**TASK TO CARRY OUT:**
For each line below that includes the word "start", make a copy.

**DATA:**
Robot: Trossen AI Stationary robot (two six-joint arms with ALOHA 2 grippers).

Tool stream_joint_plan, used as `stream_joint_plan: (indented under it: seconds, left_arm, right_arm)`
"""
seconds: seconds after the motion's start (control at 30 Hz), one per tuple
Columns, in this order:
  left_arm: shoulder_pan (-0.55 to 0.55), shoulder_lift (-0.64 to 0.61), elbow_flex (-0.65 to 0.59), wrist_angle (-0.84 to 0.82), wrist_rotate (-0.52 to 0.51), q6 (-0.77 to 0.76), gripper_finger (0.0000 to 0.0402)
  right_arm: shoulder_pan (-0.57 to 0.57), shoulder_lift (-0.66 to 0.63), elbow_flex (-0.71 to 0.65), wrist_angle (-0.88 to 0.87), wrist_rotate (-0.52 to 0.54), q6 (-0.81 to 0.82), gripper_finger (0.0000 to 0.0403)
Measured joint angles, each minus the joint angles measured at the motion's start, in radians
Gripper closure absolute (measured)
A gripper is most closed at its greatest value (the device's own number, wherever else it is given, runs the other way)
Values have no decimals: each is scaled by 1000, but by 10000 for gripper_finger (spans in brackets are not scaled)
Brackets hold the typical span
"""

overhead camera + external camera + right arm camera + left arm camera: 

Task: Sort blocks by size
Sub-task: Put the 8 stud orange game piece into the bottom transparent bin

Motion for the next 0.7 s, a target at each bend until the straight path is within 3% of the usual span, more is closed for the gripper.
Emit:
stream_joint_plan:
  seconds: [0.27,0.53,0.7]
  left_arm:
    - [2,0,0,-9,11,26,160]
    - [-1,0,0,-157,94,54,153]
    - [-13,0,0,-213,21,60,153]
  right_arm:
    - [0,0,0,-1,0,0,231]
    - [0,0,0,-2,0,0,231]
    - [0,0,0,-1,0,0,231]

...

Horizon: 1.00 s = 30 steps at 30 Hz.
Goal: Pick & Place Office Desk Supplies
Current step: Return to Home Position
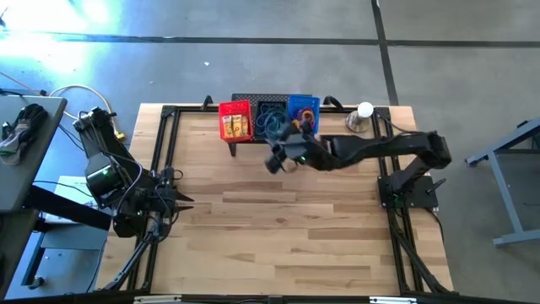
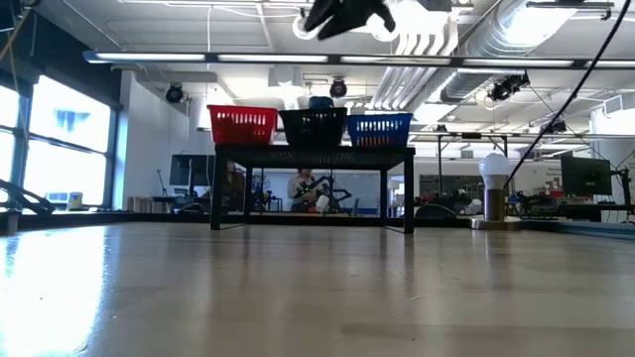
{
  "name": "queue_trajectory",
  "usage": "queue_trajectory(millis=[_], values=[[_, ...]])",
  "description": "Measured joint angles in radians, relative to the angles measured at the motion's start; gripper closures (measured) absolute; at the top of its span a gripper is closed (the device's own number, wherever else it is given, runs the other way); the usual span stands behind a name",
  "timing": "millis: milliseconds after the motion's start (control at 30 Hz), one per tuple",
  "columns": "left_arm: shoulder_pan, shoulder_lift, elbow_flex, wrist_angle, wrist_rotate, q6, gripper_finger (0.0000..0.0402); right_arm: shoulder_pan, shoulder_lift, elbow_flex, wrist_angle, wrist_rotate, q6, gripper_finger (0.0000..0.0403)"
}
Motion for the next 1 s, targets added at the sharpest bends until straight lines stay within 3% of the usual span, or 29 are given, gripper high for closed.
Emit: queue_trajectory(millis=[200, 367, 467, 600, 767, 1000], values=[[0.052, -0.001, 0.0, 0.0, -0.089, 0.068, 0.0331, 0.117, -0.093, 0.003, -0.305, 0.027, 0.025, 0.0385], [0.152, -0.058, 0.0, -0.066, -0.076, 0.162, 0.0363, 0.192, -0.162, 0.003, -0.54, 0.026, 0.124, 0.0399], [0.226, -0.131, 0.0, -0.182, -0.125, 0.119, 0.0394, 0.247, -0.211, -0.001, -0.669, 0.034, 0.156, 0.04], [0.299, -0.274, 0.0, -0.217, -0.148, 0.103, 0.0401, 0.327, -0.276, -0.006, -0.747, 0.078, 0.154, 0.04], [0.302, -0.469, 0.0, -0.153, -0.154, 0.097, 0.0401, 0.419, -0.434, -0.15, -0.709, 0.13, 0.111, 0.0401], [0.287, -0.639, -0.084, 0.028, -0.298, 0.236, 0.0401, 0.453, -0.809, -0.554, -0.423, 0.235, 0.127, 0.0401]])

**ANSWER SECTION:**
seconds: seconds after the motion's start (control at 30 Hz), one per tuple
Measured joint angles, each minus the joint angles measured at the motion's start, in radians
  "description": "Measured joint angles in radians, relative to the angles measured at the motion's start; gripper closures (measured) absolute; at the top of its span a gripper is closed (the device's own number, wherever else it is given, runs the other way); the usual span stands behind a name",
  "timing": "millis: milliseconds after the motion's start (control at 30 Hz), one per tuple",

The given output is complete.